Quote verbatim the span of lines that begins the listing below and closes with the line containing "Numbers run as".

......

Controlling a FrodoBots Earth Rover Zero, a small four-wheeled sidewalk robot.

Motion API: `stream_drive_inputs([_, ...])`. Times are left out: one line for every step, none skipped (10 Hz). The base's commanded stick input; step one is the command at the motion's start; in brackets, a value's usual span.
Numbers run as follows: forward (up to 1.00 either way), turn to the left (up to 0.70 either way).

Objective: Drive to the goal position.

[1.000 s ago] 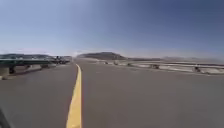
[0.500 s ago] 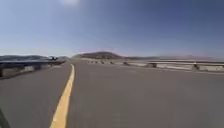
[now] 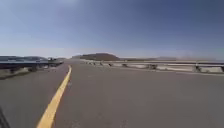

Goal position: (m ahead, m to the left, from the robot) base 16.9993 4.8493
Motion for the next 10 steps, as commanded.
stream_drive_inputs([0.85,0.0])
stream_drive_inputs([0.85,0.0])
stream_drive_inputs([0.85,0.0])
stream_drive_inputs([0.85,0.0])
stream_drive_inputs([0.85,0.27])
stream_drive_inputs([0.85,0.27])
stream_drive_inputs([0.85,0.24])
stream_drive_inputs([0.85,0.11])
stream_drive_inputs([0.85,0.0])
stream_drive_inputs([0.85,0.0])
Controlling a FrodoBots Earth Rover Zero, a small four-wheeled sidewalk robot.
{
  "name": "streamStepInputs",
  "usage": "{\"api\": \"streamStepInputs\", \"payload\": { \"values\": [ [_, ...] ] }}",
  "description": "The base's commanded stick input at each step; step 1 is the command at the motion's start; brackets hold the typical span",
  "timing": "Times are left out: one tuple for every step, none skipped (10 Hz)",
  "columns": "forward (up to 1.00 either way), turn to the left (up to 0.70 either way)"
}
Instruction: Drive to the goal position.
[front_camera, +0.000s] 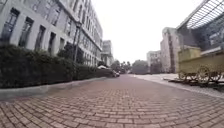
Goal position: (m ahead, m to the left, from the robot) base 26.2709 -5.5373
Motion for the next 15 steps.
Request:
{"api": "streamStepInputs", "payload": {
  "values": [
    [0.45, 0.0],
    [0.45, 0.0],
    [0.45, 0.0],
    [0.45, 0.0],
    [0.45, 0.0],
    [0.45, 0.0],
    [0.45, 0.0],
    [0.45, 0.0],
    [0.45, 0.0],
    [0.45, 0.0],
    [0.45, 0.0],
    [0.45, 0.0],
    [0.45, 0.0],
    [0.45, 0.0],
    [0.45, 0.0]
  ]
}}
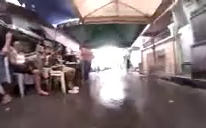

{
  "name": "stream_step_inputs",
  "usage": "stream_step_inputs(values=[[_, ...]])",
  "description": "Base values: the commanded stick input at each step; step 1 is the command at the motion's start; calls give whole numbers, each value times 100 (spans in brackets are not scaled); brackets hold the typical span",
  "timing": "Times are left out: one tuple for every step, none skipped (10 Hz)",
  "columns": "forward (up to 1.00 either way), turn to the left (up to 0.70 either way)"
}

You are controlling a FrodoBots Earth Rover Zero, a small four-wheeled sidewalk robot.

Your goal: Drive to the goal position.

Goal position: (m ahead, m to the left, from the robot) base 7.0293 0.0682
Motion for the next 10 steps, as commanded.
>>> stream_step_inputs(values=[[0, 0], [0, 0], [0, 0], [0, 0], [0, 0], [0, 0], [0, 0], [27, 0], [67, 0], [98, 0]])
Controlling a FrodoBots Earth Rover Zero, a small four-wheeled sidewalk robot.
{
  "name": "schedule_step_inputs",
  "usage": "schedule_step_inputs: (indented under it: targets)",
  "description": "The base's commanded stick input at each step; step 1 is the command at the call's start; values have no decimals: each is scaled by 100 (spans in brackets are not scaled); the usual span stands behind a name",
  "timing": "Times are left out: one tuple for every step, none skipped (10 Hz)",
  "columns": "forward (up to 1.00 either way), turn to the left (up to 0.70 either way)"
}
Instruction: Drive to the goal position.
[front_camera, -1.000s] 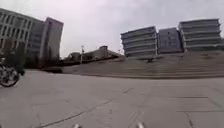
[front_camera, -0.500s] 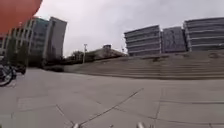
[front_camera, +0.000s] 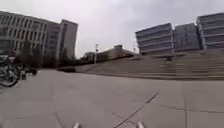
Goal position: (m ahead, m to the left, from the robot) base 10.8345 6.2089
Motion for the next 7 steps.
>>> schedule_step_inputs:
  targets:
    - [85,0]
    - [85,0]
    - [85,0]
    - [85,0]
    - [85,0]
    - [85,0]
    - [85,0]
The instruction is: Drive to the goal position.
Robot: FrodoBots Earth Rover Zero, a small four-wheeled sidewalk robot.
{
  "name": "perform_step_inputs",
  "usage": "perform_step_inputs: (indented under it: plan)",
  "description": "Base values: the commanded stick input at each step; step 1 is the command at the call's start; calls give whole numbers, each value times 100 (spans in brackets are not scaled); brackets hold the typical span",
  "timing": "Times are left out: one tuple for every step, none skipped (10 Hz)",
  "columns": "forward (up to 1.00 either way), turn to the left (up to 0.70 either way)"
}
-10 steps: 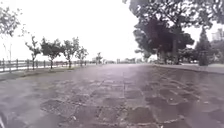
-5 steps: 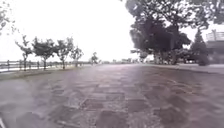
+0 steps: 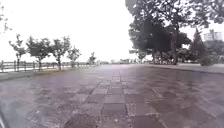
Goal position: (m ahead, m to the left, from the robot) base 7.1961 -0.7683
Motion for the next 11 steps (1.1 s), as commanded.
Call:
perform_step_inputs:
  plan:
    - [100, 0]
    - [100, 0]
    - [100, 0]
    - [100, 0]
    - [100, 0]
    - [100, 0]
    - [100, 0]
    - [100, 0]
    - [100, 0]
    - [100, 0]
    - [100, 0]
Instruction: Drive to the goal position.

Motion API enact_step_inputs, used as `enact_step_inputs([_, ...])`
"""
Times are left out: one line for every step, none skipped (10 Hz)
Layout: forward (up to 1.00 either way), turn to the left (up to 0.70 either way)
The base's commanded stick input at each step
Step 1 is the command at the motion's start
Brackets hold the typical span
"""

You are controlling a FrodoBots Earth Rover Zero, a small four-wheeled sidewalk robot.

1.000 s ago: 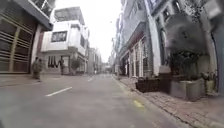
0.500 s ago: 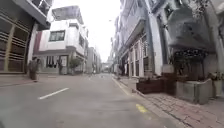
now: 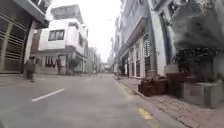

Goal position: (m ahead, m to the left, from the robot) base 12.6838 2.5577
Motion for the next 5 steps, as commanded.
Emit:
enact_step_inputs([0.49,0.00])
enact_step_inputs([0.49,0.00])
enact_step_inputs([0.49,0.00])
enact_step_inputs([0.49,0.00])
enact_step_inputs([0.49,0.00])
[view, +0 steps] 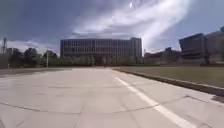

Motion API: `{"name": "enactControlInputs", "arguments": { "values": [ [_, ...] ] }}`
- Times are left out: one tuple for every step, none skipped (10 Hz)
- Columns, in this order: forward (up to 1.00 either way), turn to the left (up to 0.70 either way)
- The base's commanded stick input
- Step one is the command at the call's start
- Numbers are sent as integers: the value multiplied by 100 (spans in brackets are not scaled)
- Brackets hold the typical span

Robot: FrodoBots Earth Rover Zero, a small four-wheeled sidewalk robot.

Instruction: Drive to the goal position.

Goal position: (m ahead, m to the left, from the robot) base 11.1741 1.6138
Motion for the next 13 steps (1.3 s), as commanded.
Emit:
{"name": "enactControlInputs", "arguments": {
  "values": [
    [70,0],
    [70,0],
    [70,0],
    [70,0],
    [70,0],
    [70,0],
    [70,0],
    [70,0],
    [70,0],
    [70,0],
    [70,0],
    [70,0],
    [70,0]
  ]
}}
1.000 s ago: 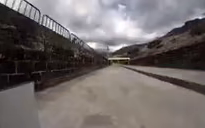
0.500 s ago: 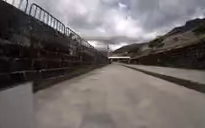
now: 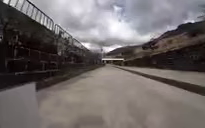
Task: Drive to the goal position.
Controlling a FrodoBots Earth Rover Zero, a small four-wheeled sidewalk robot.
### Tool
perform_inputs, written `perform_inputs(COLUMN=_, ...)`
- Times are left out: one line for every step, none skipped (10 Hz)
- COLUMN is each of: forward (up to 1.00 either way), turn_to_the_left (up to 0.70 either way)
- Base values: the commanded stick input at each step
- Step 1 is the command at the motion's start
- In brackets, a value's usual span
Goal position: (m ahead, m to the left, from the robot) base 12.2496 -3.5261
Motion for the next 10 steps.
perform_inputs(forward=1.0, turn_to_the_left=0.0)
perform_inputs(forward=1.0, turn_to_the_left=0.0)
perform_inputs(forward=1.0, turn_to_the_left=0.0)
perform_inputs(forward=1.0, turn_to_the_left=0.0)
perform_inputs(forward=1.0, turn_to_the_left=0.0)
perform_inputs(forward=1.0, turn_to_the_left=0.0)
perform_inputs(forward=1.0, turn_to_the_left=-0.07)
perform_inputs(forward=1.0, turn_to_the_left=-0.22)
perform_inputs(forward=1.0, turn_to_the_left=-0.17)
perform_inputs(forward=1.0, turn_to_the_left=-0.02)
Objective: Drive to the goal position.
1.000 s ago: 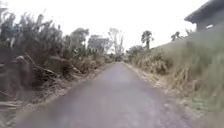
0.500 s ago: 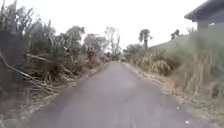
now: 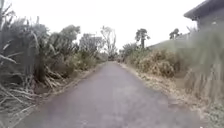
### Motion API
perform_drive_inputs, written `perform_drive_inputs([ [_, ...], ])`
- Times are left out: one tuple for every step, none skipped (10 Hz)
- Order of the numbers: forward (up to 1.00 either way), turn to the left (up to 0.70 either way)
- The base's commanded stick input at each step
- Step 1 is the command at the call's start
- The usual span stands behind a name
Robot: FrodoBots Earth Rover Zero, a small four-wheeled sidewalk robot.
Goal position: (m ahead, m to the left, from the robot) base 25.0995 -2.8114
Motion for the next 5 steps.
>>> perform_drive_inputs([
  [1.00, 0.00],
  [1.00, 0.00],
  [1.00, -0.40],
  [1.00, -0.40],
  [1.00, -0.40],
])
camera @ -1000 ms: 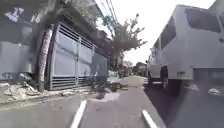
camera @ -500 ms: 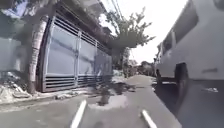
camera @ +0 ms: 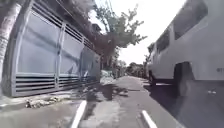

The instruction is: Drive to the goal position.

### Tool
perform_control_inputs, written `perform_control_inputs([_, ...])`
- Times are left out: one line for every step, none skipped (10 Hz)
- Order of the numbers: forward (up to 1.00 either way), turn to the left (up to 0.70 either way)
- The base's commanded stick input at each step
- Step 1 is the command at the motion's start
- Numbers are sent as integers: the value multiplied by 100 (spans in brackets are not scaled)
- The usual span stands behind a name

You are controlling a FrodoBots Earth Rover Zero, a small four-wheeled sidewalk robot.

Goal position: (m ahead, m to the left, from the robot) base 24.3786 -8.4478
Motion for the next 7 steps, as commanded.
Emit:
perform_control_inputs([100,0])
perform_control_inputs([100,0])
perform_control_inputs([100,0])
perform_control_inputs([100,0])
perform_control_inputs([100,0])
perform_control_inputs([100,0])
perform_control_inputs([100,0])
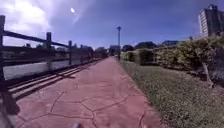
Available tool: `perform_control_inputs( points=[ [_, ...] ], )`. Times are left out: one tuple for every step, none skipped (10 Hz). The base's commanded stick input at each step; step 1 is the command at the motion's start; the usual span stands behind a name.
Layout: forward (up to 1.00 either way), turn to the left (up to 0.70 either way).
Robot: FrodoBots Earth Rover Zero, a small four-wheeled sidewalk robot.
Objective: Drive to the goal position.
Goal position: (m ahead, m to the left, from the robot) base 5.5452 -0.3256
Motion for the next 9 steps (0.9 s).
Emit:
perform_control_inputs(
  points=[
    [0.70, 0.00],
    [0.70, 0.00],
    [0.70, 0.00],
    [0.70, 0.00],
    [0.70, 0.00],
    [0.70, 0.00],
    [0.70, 0.00],
    [0.70, 0.00],
    [0.70, 0.00]
  ],
)
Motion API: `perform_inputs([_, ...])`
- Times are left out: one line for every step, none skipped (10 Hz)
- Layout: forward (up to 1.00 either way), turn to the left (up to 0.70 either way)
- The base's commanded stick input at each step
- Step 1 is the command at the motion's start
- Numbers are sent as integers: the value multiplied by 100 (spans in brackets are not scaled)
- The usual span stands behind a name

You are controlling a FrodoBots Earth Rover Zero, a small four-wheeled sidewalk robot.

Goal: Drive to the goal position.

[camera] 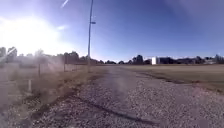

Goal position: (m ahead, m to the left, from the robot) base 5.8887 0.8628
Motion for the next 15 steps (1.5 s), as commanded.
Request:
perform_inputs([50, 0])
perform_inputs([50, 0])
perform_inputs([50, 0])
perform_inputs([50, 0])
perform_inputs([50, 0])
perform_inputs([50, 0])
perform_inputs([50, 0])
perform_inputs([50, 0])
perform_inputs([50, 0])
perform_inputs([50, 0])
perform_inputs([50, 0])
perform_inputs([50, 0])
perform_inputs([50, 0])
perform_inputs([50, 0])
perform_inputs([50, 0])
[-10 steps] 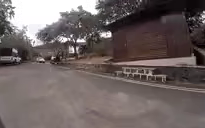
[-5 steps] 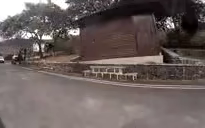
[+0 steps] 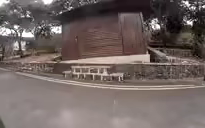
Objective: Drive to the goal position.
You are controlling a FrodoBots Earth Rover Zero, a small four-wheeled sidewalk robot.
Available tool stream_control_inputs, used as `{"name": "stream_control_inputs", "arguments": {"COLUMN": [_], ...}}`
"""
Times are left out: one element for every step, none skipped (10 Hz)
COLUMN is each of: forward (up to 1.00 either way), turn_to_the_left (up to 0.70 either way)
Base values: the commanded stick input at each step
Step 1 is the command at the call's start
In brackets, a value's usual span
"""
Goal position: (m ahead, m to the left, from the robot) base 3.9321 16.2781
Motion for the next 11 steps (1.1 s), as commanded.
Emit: {"name": "stream_control_inputs", "arguments": {"forward": [0.27, 0.00, 0.00, 0.00, 0.00, 0.00, 0.00, 0.00, 0.00, 0.00, 0.00], "turn_to_the_left": [0.38, 0.45, 0.45, 0.45, 0.45, 0.45, 0.45, 0.45, 0.45, 0.27, 0.08]}}
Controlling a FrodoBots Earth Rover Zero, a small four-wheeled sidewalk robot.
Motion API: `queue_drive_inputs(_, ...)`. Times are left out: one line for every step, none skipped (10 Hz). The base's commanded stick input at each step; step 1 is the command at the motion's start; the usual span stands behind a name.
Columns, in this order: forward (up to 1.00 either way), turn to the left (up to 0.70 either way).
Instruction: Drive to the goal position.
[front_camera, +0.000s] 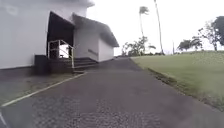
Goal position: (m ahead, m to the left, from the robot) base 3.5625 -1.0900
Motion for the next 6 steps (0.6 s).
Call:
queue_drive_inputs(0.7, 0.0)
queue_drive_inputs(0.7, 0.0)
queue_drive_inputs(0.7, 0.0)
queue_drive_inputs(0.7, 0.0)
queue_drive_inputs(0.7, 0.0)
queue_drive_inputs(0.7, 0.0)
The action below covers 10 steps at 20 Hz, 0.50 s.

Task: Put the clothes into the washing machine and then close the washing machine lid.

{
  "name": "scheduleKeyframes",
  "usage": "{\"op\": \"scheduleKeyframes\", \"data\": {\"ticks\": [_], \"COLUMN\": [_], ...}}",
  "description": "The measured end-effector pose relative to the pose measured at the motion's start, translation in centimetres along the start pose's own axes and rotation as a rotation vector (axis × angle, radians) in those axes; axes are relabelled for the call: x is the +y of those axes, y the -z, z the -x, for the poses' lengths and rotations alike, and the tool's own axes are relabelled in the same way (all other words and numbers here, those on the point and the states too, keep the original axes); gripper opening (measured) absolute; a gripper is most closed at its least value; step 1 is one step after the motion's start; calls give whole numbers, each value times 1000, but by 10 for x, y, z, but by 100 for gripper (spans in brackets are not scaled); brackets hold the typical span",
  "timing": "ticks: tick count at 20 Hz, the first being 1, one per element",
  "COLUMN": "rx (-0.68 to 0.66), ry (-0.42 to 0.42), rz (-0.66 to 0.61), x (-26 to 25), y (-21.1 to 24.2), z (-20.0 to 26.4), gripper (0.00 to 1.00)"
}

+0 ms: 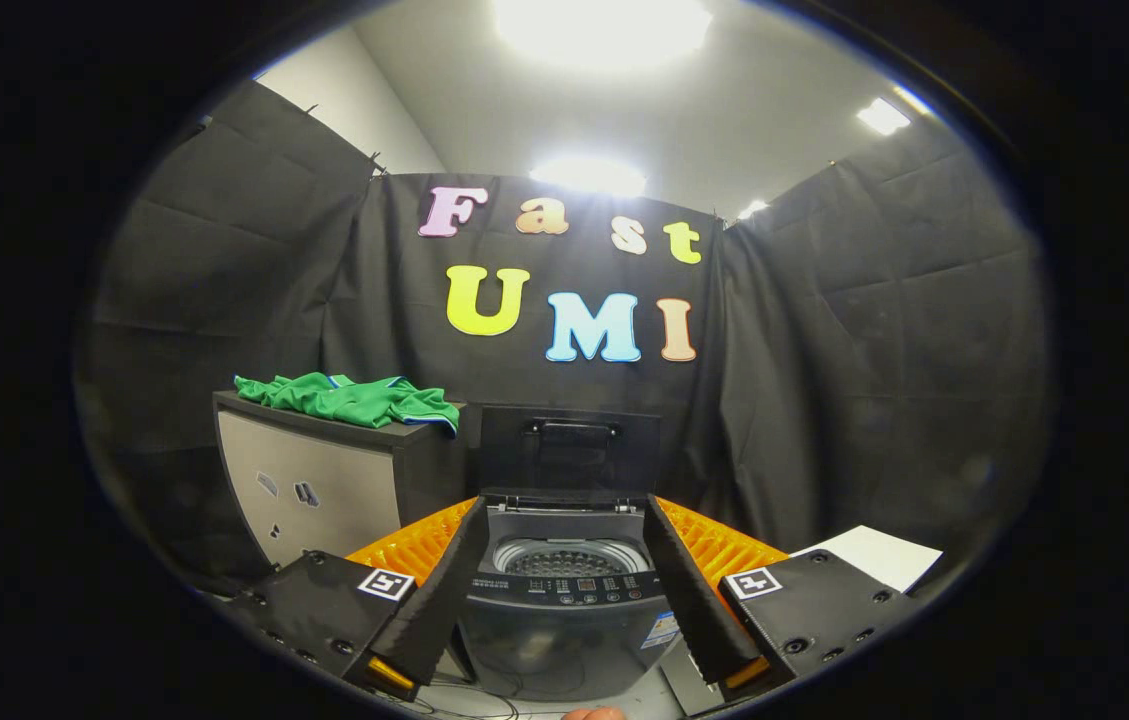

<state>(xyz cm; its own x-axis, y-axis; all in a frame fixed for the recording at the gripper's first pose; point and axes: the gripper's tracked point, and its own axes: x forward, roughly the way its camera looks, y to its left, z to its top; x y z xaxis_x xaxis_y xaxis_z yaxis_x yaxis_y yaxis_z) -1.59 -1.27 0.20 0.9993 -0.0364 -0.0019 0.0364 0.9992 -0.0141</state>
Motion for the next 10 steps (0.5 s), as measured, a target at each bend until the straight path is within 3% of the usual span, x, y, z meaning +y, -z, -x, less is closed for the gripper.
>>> {"op": "scheduleKeyframes", "data": {"ticks": [10], "rx": [-7], "ry": [-31], "rz": [-5], "x": [18], "y": [-18], "z": [-17], "gripper": [97]}}
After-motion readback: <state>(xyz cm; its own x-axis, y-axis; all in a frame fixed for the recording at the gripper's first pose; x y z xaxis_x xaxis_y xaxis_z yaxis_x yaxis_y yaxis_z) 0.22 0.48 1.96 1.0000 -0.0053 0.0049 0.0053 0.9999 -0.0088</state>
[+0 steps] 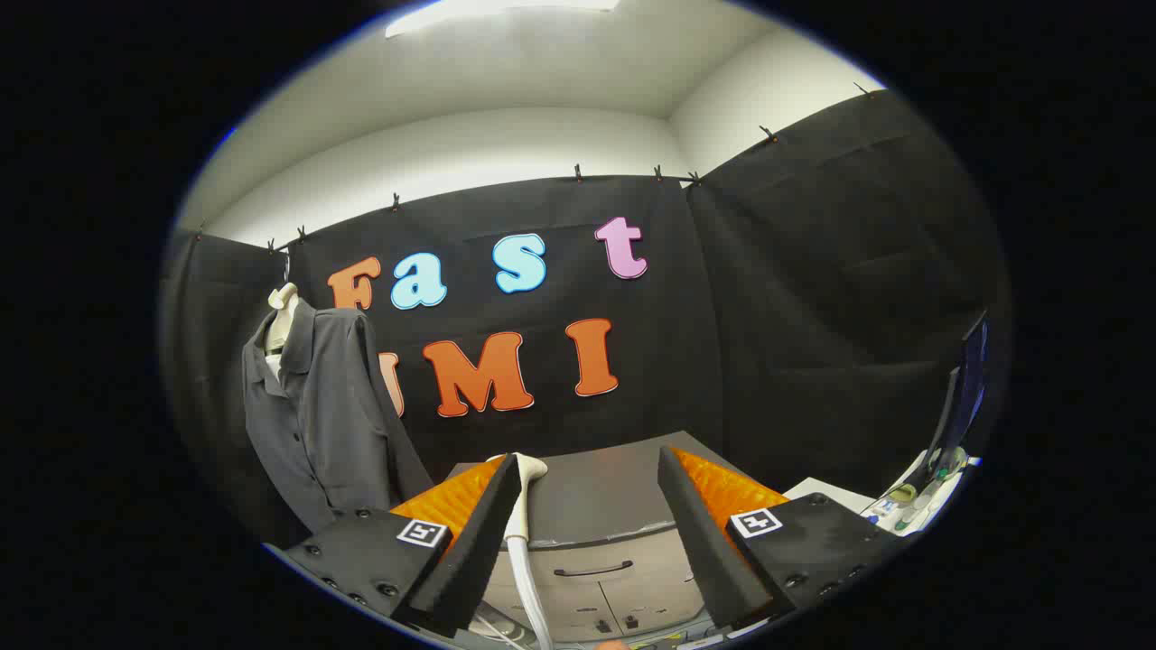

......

■ **ANSWER AREA**:
Controlling a FrodoBots Earth Rover Zero, a small four-wheeled sidewalk robot.

Motion API: `stream_drive_inputs([_, ...])`. Times are left out: one line for every step, none skipped (10 Hz). The base's commanded stick input; step one is the command at the motion's start; in brackets, a value's usual span.
Numbers run as follows: forward (up to 1.00 either way), turn to the left (up to 0.70 either way).

With this, the exercise has been completed.